On May 9, 2018, a California Court of Appeal ruled in Charles v Sutter Home Winery, Inc. that winemakers and distributors, which already were providing Proposition 65 safe harbor warnings for alcoholic beverages, did not have to provide separate Proposition 65 warnings for the alleged presence of arsenic in wine. This ruling not only resolves a longstanding dispute among the specific parties to the lawsuit, but confirms an important Proposition 65 warning principle: warnings do not have to identify every chemical being warned for, as long as they state the health risk being addressed.
Plaintiffs initially filed their lawsuit in 2015, asserting that defendants failed to provide Proposition 65 warnings to consumers about exposures to arsenic, a Proposition 65 carcinogen, in wine. The complaint also alleged derivative violations of the California Unfair Competition Law, the Consumer Legal Remedies Act, the California False Advertising Law, and breach of the implied warranty of merchantability.
Defendants argued, among other things, that they discharged their warning obligation for all listed chemicals in wine by providing Proposition 65 safe harbor warnings for alcoholic beverages, which identifies both the cancer and the reproductive harm endpoints in connection with the presence of ethanol. Plaintiffs countered that those warnings were not sufficient to warn for arsenic.
Defendants filed a demurrer, which the trial court sustained without leave to amend. Plaintiffs then appealed.
The appellate court’s ruling
In analyzing the parties’ arguments, the appellate court properly observed that “the purpose of Proposition 65 is to warn consumers of the two health risks—cancer and reproductive harm—associated with exposure to a listed chemical….” In other words, Proposition 65 warnings are intended to convey information about health risks, not about specific chemicals. Here, the safe harbor alcoholic beverage warning was sufficient to warn for all listed chemicals in wine, including arsenic, because the warning identified both Proposition 65 health endpoints of cancer and reproductive harm.

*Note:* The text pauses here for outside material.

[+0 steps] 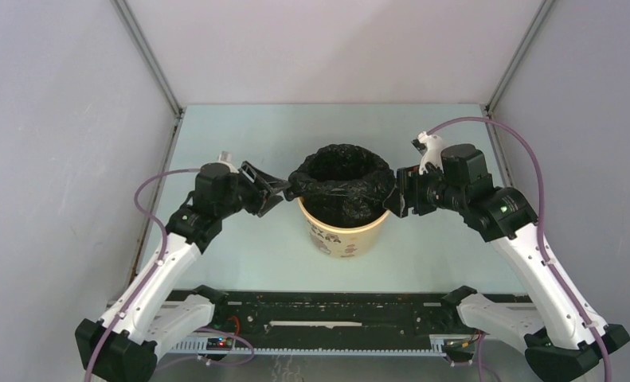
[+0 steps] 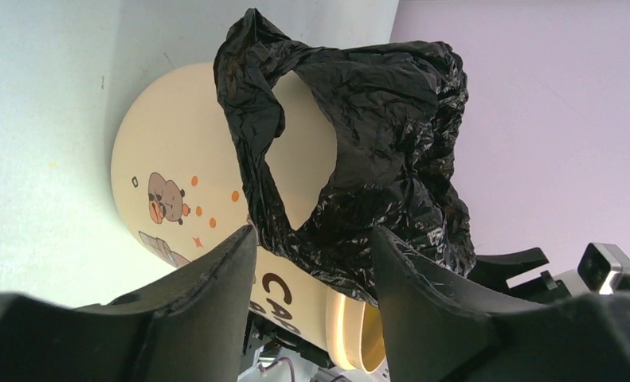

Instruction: Put the trash bags into the trash bin

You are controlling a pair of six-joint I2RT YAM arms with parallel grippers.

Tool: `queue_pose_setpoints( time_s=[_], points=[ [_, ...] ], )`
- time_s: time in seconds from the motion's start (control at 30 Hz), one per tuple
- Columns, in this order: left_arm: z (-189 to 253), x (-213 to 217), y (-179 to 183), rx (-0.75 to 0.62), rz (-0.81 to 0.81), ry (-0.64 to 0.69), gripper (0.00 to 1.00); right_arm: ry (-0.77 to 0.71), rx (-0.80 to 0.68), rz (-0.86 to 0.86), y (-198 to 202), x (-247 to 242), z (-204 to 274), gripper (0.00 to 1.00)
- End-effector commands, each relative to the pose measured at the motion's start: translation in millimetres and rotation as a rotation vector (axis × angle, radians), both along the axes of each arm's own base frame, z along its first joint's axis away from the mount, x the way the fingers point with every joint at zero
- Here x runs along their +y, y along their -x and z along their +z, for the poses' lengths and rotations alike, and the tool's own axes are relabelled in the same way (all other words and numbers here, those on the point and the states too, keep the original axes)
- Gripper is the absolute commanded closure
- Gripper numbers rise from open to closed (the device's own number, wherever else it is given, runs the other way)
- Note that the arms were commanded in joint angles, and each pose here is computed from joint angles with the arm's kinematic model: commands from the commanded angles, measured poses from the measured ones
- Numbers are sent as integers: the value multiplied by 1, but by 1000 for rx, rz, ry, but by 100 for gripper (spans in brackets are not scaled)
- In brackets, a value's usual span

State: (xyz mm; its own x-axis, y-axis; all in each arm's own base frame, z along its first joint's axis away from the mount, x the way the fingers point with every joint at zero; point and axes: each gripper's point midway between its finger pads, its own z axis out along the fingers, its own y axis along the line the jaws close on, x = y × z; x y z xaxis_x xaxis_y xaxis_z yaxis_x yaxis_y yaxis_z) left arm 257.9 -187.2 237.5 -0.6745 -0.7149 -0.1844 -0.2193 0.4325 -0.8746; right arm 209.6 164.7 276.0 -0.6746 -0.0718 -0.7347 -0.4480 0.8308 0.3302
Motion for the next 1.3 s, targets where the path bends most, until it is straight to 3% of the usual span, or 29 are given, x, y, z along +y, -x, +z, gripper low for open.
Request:
queue_pose_setpoints(
  time_s=[0.0,0.2,0.37,0.67,0.77,1.27],
  points=[
    [-6,6,9,-12,5,-10,39,-16,-59,-28,-11,2,12,27],
    [-16,-5,9,14,-63,6,40,34,-48,-9,-25,7,-1,40],
    [-17,-13,3,8,-94,19,48,33,-39,12,-23,11,-4,60],
    [-18,-21,8,-11,-125,32,93,3,-8,41,0,17,-1,96],
    [-16,-20,13,-17,-132,31,99,-6,-8,32,10,13,3,96],
    [-30,-16,70,8,-186,-10,100,-62,161,55,66,5,-27,96]
  ],
)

Significantly, the appellate court also addressed the new safe harbor warnings that will become fully effective on August 30, 2018:
“The new safe harbor warnings for foods and beverages that expose consumers to more than one listed chemical are deemed to be ‘clear and reasonable’ provided at least one of the listed chemicals is disclosed, regardless of the number contained in the product….In the new warnings that will take effect on August 30, 2018, OEHHA requires the disclosure of only one listed chemical per health risk and allows each business to decide whether to list additional chemicals in the warning they choose to provide….” (Emphasis added.)
The court concluded:
“Because it is undisputed defendants provided the safe harbor warning for alcoholic beverages, and because OEHHA has deemed this to be a ‘clear and reasonable’ warning, any alleged deficiency in the warning message—that it does not disclose the presence of inorganic arsenic—is not a violation of the regulations. Instead, it ‘is a matter for consideration by OEHHA and the Legislature, rather than the court’…. Under the circumstances in this case, the safe harbor warning for alcoholic beverages provides a complete defense.” (Emphasis added.)
The effect of a prior settlement
Finally, the appellate court addressed the effect of a prior consent judgment to which many defendants were parties. That prior settlement resolved claims regarding the alleged failure to provide alcohol warnings, and specifically stated that it constituted a “full, final and binding resolution ‘of any violation of Proposition 65 that has been or could have been asserted in the public interest against the Releasees arising out of exposure to the [alcoholic beverage products].’” (Emphasis added.) Because this release of claims provision did not limit itself to only the chemical ethanol as identified on the Proposition 65 list, it protected those settling defendants from Proposition 65 claims for all other listed chemicals in their alcoholic beverages – and precluded subsequent plaintiffs like the Doris plaintiffs from suing over other chemicals in those products.
The new safe harbor regulations, and their underlying rationale as explained in OEHHA’s Final Statement of Reasons, are clear that a business need only identify one chemical for each health endpoint, in order to be protected from claims as to all chemicals listed for that health endpoint. It is unfortunate that the defendants in this case had to expend what had to be substantial resources to have the appellate court confirm this principle. But businesses should take this principle to heart: a business seeking to avoid Proposition 65 enforcement actions should evaluate whether its warnings can identify at least one chemical for the cancer and reproductive harm endpoints – that way, it is protected from claims for all 900+ chemicals on the Proposition 65 list.
Finally, the appellate court’s discussion regarding the effect of a prior consent judgment should remind us all of the importance of how a settlement’s release of claims is structured.